バーゼル沖海戦
メンバーが荒れ過ぎて、アレ過ぎて、不安を抱え船内をうろうろしていると、突然野太い声に呼び止められた。
「そこのガキ臭い黒髪黒目!、暇してそうじゃないかぁ。ちょっと俺たちを助ける気は無いか?」
「い、いえ…お断「何か行ったか?」…いえ!働かせてもらいます!」
「ならいいんだ。そらっ、早く付いて来い!!」
そうしてついた先は弾薬庫、ここの荷物を全て移せと言われたが、これは始まりに過ぎなかった…
「おい!そこのガキくさい新入りッ!さっさと運んで来い!!」
「す、すみません!」
(こいつら本当に軍人か?海賊の間違いじゃないのか?)
思い描いていた船乗りとは、余りにもかけ離れた現実に、目を疑う青年。だか、海z…海兵達は次々に彼に仕事を押し付けていく。
「洗濯ヨロシクなぁ〜」
(それくらいやってくれよぉ〜。…臭っ!)
「見張っといてくれ、俺はトイレ行ってくる。」
(お前はそれで良いのか。)
「おい!砲の掃除をしろ!!」
(は?やり方なんて知らないんだか?)
「おい!水!」
(俺はテメェの奥さんか?」
そうして押し付けられていく依頼を、何とかこなし、ふと独り言を漏らす。
「………俺、召使いのために来たわけじゃないんだけどなぁ…」
「何だ?お前、文句でもあんのか?」
「!、いえ!なんでもありません!」
「ならいいんだ。」
去っていくのを確認すると、どっと椅子に座り込み、食堂のコックさんから貰った水を飲む。

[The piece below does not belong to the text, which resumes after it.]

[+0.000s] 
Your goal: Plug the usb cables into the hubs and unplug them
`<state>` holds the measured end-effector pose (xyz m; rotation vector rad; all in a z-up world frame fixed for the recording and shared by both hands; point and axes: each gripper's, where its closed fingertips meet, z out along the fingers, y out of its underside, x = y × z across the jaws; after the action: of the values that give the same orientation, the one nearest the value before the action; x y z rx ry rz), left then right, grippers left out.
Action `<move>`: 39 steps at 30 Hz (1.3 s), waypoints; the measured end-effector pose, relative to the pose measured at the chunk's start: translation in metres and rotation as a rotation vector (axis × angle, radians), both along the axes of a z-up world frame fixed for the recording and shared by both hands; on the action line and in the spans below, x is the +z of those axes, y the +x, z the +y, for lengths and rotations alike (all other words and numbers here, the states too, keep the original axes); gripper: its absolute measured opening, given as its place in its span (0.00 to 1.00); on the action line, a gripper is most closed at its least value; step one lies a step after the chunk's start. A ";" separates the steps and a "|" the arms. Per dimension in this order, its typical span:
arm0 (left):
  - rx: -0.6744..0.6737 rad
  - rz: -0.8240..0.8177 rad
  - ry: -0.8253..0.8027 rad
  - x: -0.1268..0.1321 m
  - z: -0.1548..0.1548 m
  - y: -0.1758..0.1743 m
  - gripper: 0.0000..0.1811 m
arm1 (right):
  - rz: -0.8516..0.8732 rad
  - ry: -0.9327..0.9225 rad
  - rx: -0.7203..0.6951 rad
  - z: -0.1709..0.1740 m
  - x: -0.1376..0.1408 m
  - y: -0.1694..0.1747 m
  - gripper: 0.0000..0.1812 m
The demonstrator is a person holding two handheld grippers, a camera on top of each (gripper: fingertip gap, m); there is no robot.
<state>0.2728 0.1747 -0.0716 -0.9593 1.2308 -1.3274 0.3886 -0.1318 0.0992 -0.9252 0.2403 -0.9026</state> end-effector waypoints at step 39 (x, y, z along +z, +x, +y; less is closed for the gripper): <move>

「朝から、めっちゃ疲れた……。水飲んで思い出したけど、お腹減ったなぁ〜」
空きっ腹を抱えながら、どうして食糧にありつこうか考える青年。するとそこへ。
「もし、そこの若いの、腹が減ってるだろ?、ほらくれてやるよ。」
ほら、の掛け声で青年にパンとりんごを放り投げたのは、60〜70代ごろのお爺さんだった。
「どうして?、これを?」
「んなもん、可哀想だったに決まっとるがな。わしがまだ小さい頃はな?ろくな飯も食えずに飢えて死んじまう子供がかなりいたんじゃ、それを思い出すんじゃ。歳をとってからと言うと言うもの、腹をすかした人を見ると、どうしても食糧をあげたくなるんじゃわ。言ってしまえばただの世話焼き老人じゃな。」
「そうだったんですか。食べ物、ありがとうございます。ドチャクソ腹減ってたんで。…所でお爺さんは「ロクベじゃ。」…、んじゃ失礼して、ロクベさんはどうしてこんな所に?、どう見ても現役で働ける年齢ではなくないですか?」
「確かに、普通ならもうとっくに退役させられてるんじゃがな?、この艦が最後の任務に行くと聞いて、飛び出てきたんじゃ。海軍に直談判して何とか載せてもらったんじゃよ。」
「なるへそ。でも、そんなんで乗せてもらえるものなんですかねぇ?」
「ワハハッ!、そりゃごもっともだ。こいつに乗せてもらえたのはな?この艦をあれこれ出来るのは、もうこのワシしか残っておらんからじゃよ。海軍も、こんな型落ち品のマニュアルを残して置いたり、人材育成なんてする訳がないからな。お偉いさんはな?、今回の戦いで、海軍の問題児たる海藻屑と、この老いぼれと、時代遅れの艦諸共使い潰すつもりなんよ?、ゴミを一掃できて万々歳、ついでにウナサカノハミに痛手を与えてくれれば儲け物ってわけさぁ!、ガハハハハハッ!。」